▶ **Work order**
Write each line out a second time, exactly as shown below.

[[ Input data, beginning ]]

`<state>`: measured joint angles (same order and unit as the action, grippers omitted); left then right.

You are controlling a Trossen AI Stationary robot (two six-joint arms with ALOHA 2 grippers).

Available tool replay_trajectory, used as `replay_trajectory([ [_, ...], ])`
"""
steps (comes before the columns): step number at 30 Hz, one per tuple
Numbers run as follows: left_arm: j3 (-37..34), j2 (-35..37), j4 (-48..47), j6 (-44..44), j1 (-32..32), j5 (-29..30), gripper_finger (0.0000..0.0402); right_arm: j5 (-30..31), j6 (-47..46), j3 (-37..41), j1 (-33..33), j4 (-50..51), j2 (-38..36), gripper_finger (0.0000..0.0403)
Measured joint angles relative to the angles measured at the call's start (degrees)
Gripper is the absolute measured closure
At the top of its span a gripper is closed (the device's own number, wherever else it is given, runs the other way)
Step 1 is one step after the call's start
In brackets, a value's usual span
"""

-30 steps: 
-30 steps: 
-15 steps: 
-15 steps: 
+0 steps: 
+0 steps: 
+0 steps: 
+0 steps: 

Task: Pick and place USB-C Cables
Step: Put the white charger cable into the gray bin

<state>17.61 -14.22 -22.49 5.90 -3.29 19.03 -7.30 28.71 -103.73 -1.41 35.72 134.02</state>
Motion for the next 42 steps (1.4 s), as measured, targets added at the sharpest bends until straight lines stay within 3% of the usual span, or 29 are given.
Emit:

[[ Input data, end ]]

▶ **Result of the task**
`<state>`: measured joint angles (same order and unit as the action, grippers omitted); left then right.

You are controlling a Trossen AI Stationary robot (two six-joint arms with ALOHA 2 grippers).

Available tool replay_trajectory, used as `replay_trajectory([ [_, ...], ])`
"""
steps (comes before the columns): step number at 30 Hz, one per tuple
Numbers run as follows: left_arm: j3 (-37..34), j2 (-35..37), j4 (-48..47), j6 (-44..44), j1 (-32..32), j5 (-29..30), gripper_finger (0.0000..0.0402); right_arm: j5 (-30..31), j6 (-47..46), j3 (-37..41), j1 (-33..33), j4 (-50..51), j2 (-38..36), gripper_finger (0.0000..0.0403)
Measured joint angles relative to the angles measured at the call's start (degrees)
Gripper is the absolute measured closure
At the top of its span a gripper is closed (the device's own number, wherever else it is given, runs the other way)
Step 1 is one step after the call's start
In brackets, a value's usual span
"""

-30 steps: 
-30 steps: 
-15 steps: 
-15 steps: 
+0 steps: 
+0 steps: 
+0 steps: 
+0 steps: 

Task: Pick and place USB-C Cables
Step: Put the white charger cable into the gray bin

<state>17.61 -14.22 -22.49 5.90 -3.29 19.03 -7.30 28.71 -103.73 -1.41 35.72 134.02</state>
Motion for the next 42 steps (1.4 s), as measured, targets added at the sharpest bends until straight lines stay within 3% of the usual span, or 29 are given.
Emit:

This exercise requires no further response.